Cet événement marque un tournant significatif dans l’intégration des jeunes diplômés dans le secteur de l’information et de la communication. 100 nouveaux fonctionnaires ont ainsi reçu leurs premiers bons de caisse, prémices des cinq cent (500) postes budgétaires octroyés par le président de la transition, Brice Clotaire Oligui Nguéma. Cette initiative s’inscrit dans une dynamique de lutte contre le chômage, en particulier chez les jeunes, tout en redonnant espoir à des milliers de Gabonais autrefois marginalisés dans un secteur où l’instabilité professionnelle était devenue la norme.

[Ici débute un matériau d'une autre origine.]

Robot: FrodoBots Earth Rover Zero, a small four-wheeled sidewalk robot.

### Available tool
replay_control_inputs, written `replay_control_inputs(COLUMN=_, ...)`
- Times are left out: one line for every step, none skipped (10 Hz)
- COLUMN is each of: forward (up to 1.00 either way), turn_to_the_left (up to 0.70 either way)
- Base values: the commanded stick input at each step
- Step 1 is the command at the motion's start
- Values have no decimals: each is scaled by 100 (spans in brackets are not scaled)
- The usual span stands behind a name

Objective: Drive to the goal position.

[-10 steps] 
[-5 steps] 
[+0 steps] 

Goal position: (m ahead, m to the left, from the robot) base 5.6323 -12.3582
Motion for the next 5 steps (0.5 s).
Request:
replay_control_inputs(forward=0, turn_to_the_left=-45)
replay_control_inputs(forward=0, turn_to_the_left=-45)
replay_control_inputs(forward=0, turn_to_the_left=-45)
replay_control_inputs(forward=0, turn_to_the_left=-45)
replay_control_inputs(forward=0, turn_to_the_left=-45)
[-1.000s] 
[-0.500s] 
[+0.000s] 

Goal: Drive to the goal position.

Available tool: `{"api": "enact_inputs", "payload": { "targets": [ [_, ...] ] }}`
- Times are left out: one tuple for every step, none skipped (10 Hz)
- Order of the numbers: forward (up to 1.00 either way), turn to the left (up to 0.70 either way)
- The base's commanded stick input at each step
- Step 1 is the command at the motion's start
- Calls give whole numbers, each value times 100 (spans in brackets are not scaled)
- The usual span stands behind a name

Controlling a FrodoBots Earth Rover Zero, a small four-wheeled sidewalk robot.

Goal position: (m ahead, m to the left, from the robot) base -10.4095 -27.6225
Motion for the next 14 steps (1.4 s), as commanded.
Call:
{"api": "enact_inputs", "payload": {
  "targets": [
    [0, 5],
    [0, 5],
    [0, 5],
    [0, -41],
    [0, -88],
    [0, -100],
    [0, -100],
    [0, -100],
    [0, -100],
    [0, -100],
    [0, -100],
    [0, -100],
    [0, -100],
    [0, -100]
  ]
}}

L’objectif de cette réforme ne se limite pas à la simple régularisation. Il vise également à insuffler un renouveau dans le paysage médiatique public, souvent critiqué pour son manque de ressources humaines qualifiées et stables. « Ce processus de régularisation, bien qu’exigeant, est aujourd’hui une réalité tangible. Nous avons parcouru un long chemin, et aujourd’hui, le dernier kilomètre est enfin franchi », a souligné Laurence Ndong, manifestement soulagée par la concrétisation de cet engagement.
Parmi les bénéficiaires, Idem Ampouma, porte-parole des nouveaux fonctionnaires des médias du service public, a exprimé une vive reconnaissance envers les autorités de transition, déclarant que « le 30 août marque le retour de l’espoir ». Après les 100 fonctionnaires sur les cinq cent (500) postes promis dans les médias de service public, trois cent onze (311) sont déjà en cours de régularisation, les autres suivront dans un délai de deux mois, offrant ainsi une perspective stable pour de nombreux jeunes aspirants.